Ah ha! This sent me to Library and Archives Canada again, where I had already planned to go to look at the 1861 census. That year, the census consisted of a personal report – with names, ages, ethnic origins etc. – and an agricultural report, which gives acreage, crops grown, livestock held – AND the lot and concession numbers where people lived.

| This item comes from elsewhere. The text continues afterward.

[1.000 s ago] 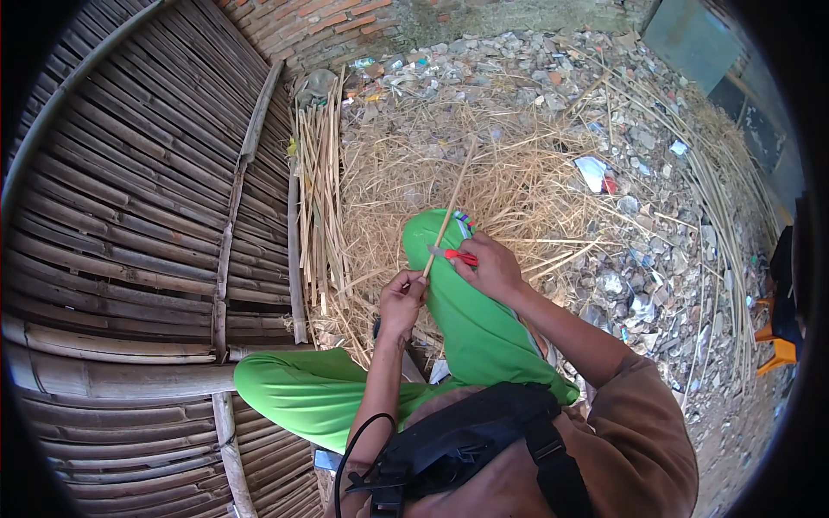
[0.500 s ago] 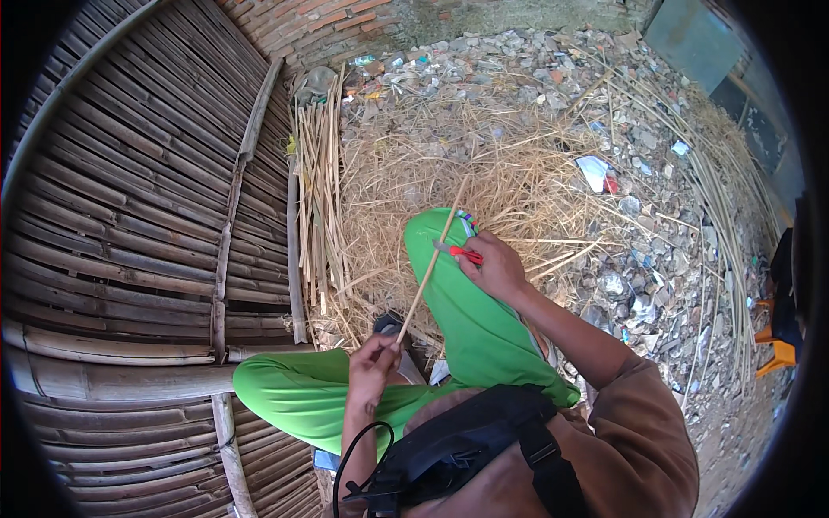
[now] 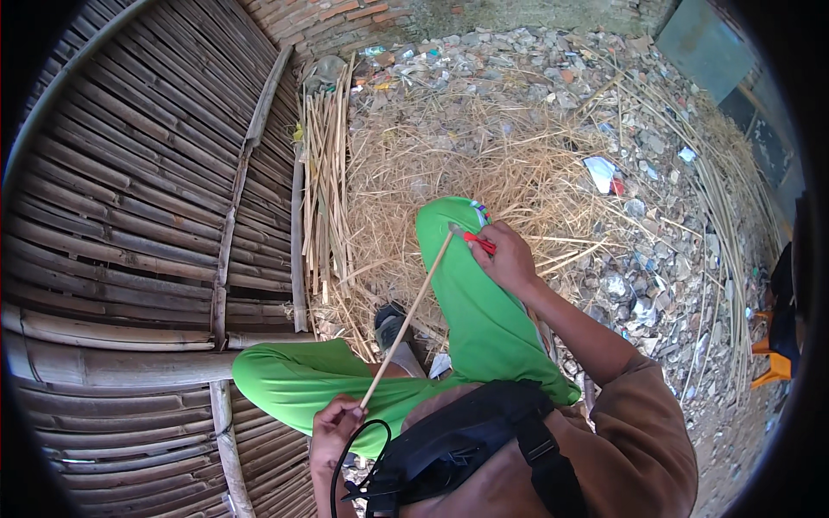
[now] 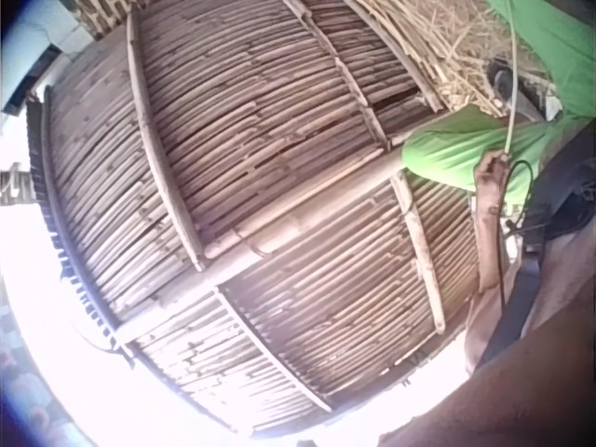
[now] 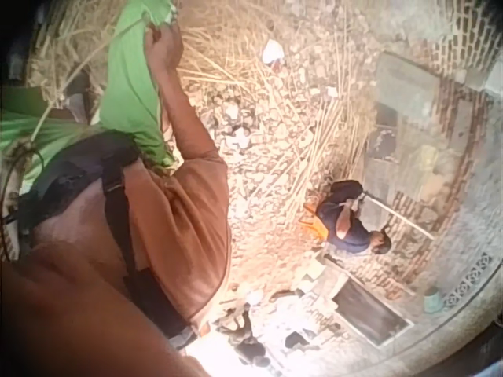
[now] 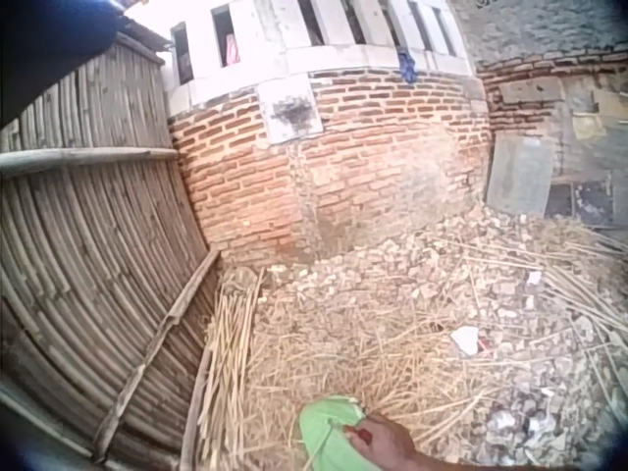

“Lot 9 East Morrison” means the 9th lot on the east side of the Muskoka Road in Morrison Township. Who owned that lot? Moses Martin, identified on the Agricultural Census. Who was he? A 66-year-old born in Upper Canada, living with his wife Catherine and four sons, all labourers: Moses Jr., 21, John 17, William Edward, 14, and Robert Henry, 12. They lived in a shanty – which is not nearly as fancy as a log house – on their 100-acre lot, where they also grew spring wheat and potatoes and made maple sugar. Oh, and they also had one pig.

Now I can write a sentence! And not just the sentence I got from an excellent but still secondary source, Murray’s textbook. A sentence that is rich with detail and one that gives information that I’ve never seen published before: the name of the actual guy who grew the famous turnip.

One sentence: about half a day of research, not counting travel time.

What do you think – was it worth it? Are you surprised at what it took?